All of the data that follows is to be printed exactly, without pictures.

[[ DATA BELOW, beginning ]]

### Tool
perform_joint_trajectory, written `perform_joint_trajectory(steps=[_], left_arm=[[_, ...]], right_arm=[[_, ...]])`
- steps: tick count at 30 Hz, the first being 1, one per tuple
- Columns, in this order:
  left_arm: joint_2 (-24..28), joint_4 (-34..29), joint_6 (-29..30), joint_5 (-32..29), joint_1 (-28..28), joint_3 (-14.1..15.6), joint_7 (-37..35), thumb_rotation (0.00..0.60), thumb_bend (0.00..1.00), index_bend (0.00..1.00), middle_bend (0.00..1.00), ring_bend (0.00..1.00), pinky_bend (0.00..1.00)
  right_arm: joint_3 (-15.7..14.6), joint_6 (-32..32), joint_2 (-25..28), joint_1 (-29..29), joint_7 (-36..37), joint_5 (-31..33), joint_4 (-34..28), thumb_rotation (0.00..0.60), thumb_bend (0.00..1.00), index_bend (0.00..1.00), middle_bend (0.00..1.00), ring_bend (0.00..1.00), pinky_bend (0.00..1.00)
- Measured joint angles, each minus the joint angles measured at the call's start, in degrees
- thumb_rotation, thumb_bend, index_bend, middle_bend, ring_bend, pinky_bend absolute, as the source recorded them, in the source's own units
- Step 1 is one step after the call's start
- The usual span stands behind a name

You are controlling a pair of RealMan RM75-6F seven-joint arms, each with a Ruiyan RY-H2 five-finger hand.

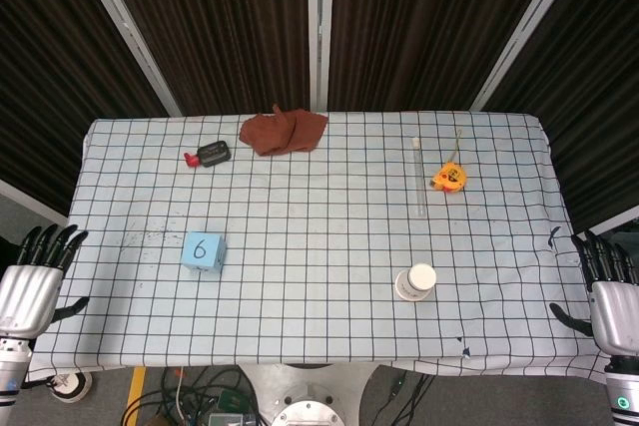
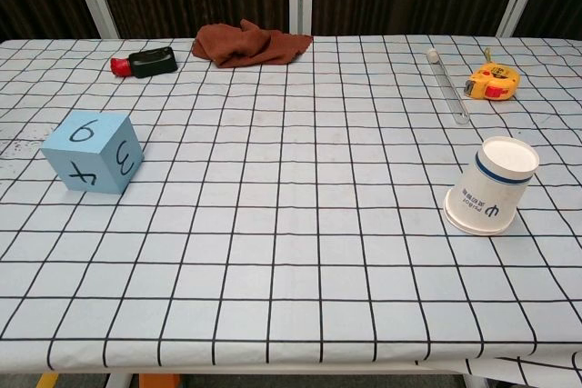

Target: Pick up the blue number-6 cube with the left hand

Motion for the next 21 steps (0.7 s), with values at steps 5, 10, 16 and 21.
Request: perform_joint_trajectory(steps=[5,10,16,21], left_arm=[[0.03,-0.02,0.17,0.08,0.09,0.01,-0.07,0.600,0.00,0.11,0.07,0.01,0.05],[0.28,-0.24,0.21,0.83,-0.02,0.13,-0.12,0.600,0.00,0.11,0.07,0.01,0.05],[1.10,-0.53,0.41,1.02,-0.17,-0.09,-0.65,0.600,0.00,0.11,0.07,0.01,0.05],[1.22,-0.49,1.01,1.40,0.27,0.18,-2.31,0.600,0.01,0.10,0.08,0.03,0.15]], right_arm=[[0.01,-0.02,0.05,-0.03,0.02,0.10,0.03,0.600,0.05,0.00,0.00,0.00,0.00],[0.12,-0.17,0.04,0.02,0.24,0.34,0.12,0.600,0.05,0.00,0.00,0.00,0.00],[0.20,-0.39,0.13,0.23,-0.02,0.32,-0.31,0.600,0.05,0.00,0.00,0.00,0.00],[-0.02,-0.31,0.39,0.22,-0.50,-0.17,-0.54,0.600,0.05,0.00,0.00,0.00,0.00]])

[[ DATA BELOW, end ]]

▶ RESULT FOR THIS EXERCISE:
### Tool
perform_joint_trajectory, written `perform_joint_trajectory(steps=[_], left_arm=[[_, ...]], right_arm=[[_, ...]])`
- steps: tick count at 30 Hz, the first being 1, one per tuple
- Columns, in this order:
  left_arm: joint_2 (-24..28), joint_4 (-34..29), joint_6 (-29..30), joint_5 (-32..29), joint_1 (-28..28), joint_3 (-14.1..15.6), joint_7 (-37..35), thumb_rotation (0.00..0.60), thumb_bend (0.00..1.00), index_bend (0.00..1.00), middle_bend (0.00..1.00), ring_bend (0.00..1.00), pinky_bend (0.00..1.00)
  right_arm: joint_3 (-15.7..14.6), joint_6 (-32..32), joint_2 (-25..28), joint_1 (-29..29), joint_7 (-36..37), joint_5 (-31..33), joint_4 (-34..28), thumb_rotation (0.00..0.60), thumb_bend (0.00..1.00), index_bend (0.00..1.00), middle_bend (0.00..1.00), ring_bend (0.00..1.00), pinky_bend (0.00..1.00)
- Measured joint angles, each minus the joint angles measured at the call's start, in degrees
- thumb_rotation, thumb_bend, index_bend, middle_bend, ring_bend, pinky_bend absolute, as the source recorded them, in the source's own units
- Step 1 is one step after the call's start
- The usual span stands behind a name

You are controlling a pair of RealMan RM75-6F seven-joint arms, each with a Ruiyan RY-H2 five-finger hand.


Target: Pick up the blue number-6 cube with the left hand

Motion for the next 21 steps (0.7 s), with values at steps 5, 10, 16 and 21.
Request: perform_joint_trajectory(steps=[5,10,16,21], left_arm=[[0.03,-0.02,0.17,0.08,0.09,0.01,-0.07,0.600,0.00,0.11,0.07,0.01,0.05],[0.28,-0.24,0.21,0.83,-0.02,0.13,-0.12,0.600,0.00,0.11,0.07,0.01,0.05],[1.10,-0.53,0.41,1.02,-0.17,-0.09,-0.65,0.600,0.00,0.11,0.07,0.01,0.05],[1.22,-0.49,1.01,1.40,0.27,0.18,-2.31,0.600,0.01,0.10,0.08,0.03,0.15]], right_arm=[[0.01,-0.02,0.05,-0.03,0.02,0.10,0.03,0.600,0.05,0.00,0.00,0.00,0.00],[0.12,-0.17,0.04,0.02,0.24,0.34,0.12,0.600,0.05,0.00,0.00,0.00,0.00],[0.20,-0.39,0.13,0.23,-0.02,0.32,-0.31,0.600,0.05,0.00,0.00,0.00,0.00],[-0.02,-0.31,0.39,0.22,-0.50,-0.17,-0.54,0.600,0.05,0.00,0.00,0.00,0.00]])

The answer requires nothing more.